(Material supplied begins)

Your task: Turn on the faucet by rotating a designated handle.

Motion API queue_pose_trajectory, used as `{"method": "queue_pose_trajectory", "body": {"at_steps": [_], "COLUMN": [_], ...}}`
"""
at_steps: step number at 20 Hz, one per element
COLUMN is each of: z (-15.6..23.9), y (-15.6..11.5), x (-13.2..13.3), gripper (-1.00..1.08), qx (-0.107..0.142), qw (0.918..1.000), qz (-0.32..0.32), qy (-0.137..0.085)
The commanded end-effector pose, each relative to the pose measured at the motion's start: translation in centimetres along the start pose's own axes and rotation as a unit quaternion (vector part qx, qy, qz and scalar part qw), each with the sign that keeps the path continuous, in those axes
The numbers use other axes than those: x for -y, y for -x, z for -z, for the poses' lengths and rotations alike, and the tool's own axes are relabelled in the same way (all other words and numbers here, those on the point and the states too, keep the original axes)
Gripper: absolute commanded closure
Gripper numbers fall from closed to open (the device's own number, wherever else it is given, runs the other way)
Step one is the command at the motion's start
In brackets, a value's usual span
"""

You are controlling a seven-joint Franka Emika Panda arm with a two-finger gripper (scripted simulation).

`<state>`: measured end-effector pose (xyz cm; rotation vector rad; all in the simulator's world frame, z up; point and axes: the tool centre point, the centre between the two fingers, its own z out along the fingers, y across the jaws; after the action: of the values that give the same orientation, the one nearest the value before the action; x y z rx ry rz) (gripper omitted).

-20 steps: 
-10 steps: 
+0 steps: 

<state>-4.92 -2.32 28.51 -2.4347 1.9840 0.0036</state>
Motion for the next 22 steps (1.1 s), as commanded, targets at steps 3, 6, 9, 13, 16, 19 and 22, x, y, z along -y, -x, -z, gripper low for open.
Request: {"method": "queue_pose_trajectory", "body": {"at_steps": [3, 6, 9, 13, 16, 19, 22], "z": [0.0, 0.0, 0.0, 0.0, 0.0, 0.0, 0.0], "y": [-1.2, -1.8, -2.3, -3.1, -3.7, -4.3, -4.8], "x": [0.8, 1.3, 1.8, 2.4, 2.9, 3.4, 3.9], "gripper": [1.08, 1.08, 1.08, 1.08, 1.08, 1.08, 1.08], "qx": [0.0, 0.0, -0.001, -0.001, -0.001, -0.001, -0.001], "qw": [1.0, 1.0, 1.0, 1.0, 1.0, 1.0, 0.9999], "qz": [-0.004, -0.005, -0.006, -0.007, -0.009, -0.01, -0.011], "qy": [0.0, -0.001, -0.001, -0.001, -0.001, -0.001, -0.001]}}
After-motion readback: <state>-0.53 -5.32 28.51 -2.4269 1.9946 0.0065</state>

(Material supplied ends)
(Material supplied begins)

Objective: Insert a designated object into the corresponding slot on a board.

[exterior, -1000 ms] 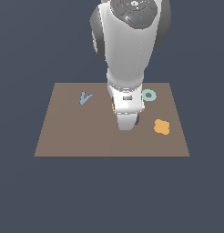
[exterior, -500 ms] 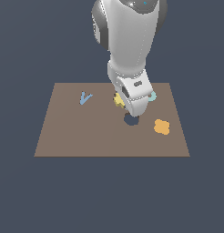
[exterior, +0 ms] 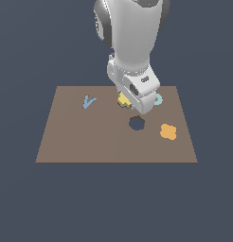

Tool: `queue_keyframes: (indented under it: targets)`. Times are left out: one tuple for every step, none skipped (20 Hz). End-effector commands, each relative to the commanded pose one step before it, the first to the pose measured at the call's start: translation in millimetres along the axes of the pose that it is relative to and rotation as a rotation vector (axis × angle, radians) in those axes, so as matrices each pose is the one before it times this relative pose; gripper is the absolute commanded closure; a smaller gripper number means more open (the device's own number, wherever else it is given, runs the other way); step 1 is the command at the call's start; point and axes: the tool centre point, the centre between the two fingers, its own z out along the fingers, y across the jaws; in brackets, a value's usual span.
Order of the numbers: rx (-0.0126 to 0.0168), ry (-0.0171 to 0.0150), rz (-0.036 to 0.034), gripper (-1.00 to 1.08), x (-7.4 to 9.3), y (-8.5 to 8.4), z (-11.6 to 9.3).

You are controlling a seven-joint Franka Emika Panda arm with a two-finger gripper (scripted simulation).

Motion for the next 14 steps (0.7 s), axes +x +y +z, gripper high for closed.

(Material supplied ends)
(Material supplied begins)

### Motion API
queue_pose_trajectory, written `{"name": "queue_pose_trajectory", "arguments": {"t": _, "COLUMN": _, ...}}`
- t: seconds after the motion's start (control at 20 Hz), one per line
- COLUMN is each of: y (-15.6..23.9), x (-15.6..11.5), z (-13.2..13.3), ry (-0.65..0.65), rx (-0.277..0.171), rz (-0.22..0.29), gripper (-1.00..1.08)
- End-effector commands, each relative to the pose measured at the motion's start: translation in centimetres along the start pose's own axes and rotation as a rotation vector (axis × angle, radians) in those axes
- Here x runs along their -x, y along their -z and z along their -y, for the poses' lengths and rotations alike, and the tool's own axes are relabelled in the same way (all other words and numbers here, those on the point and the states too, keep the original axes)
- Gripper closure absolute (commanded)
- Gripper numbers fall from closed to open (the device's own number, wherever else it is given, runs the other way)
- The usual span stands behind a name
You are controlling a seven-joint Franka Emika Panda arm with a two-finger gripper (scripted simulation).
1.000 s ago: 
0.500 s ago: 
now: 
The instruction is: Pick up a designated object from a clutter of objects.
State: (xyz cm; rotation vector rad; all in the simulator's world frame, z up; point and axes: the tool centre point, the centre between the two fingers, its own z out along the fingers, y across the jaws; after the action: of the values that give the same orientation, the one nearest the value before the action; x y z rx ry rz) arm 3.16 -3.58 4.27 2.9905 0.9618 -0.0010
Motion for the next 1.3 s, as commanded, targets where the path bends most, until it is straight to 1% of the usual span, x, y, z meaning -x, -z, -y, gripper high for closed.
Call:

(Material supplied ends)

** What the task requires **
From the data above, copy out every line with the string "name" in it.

** Result below **
queue_pose_trajectory, written `{"name": "queue_pose_trajectory", "arguments": {"t": _, "COLUMN": _, ...}}`
- The usual span stands behind a name

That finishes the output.